I'm attempting a ride from downtown Sacramento to my girlfriend's house (conveniently around the corner from Lagunitas Brewery :thumbsup: ) in Petaluma, CA. To plan the route, I have used Google's bike directions (still in beta) and MapMyRide. I know many of you have ridden to and from SF, but does anyone have experience going to/from the North Bay? I have posted what roads Google tells me to take, and I plan to stick pretty much to the route. If anyone has any suggestions on what roads are more bike friendly/crazy dangerous/outright closed, I would greatly appreciate the input. Thank you in advance for any help!
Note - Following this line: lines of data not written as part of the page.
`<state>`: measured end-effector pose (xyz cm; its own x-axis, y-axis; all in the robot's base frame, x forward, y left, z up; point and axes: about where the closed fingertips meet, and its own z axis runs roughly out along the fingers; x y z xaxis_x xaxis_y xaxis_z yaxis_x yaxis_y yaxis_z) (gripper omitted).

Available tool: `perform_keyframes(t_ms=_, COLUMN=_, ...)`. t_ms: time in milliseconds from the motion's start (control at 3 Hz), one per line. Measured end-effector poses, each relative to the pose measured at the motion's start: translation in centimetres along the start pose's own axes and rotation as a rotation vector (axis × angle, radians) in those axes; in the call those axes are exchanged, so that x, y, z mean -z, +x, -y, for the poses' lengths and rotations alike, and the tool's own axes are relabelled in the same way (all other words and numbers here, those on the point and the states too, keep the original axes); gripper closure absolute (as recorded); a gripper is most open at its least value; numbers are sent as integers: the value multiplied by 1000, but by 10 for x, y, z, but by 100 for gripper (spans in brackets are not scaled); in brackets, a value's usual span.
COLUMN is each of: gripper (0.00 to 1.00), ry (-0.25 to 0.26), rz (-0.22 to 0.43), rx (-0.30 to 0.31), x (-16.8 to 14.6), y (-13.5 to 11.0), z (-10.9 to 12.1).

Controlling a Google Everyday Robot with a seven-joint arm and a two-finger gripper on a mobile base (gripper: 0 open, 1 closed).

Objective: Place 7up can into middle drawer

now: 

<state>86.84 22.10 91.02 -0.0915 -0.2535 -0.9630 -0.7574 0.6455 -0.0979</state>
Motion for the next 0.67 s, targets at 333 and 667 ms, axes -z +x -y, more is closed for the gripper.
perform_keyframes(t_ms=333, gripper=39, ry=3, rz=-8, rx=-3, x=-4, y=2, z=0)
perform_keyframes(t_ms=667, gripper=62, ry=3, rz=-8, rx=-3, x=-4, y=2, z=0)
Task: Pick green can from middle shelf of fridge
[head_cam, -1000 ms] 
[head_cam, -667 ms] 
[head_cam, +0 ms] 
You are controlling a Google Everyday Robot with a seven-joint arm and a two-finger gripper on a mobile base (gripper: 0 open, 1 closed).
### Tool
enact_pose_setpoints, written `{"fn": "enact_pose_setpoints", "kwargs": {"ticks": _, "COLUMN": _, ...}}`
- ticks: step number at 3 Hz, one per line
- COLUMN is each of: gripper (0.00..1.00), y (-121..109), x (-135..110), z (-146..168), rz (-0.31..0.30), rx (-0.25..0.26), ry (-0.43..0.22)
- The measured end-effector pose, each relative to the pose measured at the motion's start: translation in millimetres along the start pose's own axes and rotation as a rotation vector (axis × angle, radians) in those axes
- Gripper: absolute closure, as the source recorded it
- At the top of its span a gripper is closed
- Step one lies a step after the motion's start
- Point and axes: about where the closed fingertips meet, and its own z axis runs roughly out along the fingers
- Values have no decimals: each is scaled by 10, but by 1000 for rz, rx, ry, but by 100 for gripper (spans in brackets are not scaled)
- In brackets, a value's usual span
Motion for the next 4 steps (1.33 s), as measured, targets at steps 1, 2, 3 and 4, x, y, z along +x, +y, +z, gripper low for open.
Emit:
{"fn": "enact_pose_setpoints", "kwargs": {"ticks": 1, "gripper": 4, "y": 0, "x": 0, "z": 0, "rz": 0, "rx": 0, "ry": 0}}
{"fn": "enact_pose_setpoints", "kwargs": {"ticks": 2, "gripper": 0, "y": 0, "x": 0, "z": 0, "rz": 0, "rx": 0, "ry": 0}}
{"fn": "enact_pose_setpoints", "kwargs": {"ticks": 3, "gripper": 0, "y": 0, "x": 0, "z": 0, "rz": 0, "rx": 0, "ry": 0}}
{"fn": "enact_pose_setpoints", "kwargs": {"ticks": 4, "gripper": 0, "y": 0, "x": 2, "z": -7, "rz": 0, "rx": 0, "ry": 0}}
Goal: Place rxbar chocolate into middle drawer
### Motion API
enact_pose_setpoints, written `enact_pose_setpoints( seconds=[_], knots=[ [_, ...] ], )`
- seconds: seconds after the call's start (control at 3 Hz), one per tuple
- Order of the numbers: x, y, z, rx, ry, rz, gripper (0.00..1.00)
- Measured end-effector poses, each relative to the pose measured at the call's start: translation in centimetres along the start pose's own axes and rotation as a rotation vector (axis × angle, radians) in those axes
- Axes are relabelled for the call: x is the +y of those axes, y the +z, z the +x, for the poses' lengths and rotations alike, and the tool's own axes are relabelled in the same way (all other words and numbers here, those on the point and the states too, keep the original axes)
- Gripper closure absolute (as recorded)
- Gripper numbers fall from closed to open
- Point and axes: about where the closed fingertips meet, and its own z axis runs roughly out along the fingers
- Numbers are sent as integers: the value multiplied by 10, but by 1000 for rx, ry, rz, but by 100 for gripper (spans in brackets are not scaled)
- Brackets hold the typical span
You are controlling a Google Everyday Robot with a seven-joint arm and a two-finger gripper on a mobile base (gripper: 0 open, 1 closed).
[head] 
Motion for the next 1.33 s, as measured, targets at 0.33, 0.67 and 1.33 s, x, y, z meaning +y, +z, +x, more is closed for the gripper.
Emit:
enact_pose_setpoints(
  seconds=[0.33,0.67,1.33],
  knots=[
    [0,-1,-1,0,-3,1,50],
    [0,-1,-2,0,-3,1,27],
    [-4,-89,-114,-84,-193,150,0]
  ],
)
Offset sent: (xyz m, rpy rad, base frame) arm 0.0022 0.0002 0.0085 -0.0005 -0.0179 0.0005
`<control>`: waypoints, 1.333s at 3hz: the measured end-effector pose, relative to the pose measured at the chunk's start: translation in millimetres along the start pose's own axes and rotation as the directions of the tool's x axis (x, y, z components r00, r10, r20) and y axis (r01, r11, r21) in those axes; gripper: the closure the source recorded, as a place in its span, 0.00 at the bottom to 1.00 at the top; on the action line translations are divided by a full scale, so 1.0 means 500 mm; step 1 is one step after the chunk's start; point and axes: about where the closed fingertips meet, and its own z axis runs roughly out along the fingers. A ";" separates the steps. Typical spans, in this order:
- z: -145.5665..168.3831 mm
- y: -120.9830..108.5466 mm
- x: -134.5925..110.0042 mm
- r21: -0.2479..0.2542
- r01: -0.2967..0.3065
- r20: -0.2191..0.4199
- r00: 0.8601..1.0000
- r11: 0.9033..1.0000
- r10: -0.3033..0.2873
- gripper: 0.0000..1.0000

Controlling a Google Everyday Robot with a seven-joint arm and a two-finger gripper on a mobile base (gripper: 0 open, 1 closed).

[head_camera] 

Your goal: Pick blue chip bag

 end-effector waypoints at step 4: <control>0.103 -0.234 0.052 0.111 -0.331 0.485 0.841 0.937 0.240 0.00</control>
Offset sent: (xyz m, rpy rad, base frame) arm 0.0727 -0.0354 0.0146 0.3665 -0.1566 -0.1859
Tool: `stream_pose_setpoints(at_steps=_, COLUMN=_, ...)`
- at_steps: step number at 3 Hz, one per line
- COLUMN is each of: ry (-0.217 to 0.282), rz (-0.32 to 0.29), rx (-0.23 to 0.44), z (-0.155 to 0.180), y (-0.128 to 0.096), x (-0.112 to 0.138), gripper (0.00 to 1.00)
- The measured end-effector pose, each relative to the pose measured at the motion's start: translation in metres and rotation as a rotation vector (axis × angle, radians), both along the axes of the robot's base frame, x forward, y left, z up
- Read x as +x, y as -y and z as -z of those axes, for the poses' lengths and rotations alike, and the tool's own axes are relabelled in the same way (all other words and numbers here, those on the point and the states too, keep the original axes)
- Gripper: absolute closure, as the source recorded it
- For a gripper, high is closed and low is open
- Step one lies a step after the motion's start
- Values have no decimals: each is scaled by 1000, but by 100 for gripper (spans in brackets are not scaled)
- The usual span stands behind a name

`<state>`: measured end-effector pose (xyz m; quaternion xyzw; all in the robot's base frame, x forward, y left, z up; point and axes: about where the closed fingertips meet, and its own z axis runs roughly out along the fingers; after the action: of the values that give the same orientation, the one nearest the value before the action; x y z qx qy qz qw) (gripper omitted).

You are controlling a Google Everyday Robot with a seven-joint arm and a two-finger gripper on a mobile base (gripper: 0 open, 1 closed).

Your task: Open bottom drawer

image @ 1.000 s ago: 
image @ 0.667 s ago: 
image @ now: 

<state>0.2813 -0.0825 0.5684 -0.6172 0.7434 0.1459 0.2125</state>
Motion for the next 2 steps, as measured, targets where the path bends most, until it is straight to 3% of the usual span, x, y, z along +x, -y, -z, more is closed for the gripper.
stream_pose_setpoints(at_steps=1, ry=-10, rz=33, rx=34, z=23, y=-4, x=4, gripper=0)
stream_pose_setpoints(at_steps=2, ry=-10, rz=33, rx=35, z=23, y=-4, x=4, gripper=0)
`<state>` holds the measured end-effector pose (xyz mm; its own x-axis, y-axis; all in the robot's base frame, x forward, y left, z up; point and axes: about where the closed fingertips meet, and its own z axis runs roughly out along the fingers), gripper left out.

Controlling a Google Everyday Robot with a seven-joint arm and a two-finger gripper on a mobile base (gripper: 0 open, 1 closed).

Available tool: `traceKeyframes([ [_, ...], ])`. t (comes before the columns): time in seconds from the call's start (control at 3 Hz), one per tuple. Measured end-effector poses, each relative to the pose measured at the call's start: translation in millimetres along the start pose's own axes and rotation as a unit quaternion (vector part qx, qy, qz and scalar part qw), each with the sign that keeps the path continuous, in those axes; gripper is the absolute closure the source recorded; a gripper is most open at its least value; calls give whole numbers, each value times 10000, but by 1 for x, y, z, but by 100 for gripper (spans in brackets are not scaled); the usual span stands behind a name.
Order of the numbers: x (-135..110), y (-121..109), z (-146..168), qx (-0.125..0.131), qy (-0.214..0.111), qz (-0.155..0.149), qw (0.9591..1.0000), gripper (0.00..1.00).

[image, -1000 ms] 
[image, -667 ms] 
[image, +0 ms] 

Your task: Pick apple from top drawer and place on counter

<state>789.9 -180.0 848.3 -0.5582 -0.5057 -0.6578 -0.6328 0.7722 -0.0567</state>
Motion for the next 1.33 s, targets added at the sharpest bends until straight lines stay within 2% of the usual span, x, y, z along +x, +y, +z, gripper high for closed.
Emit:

Proposed Route via GoogleMaps


P.S. As an added bonus, if anyone has done this trip and knows of some awesome photo ops, I'd love some recommendations!


----------



## norton55 (Jan 10, 2006)

I am not sure if you are trying to save miles, but Old Adobe and Stage Gulch roads are scary in a car, let alone on a bike. You can take Bennet Valley road into Glen Ellen and Highway12 to Sonoma. From there head to Napa and go out to Lake Berryesa, then into Davis. Less car traffic and more bike friendly. If you can find the Amgen TOC route from Sacramento to Santa Rosa, this will give you a good route to take.


----------



## BikeLV702 (Apr 19, 2008)

Thank you! This is exactly what I was looking for. You are right, those roads are quite scary in a car. I am not trying to save miles per se, just trying not to rack up too many as I'll be flying solo. I'll look at the TOC route and possibly try that way. Thanks again for the help/recommendation.


----------



## robwh9 (Sep 2, 2004)

I like riding through the Wooden Valley wine region, between Fairfield and Napa. Wooden Valley Rd and Monticello Rd. It's scenic, but there's a climb.


----------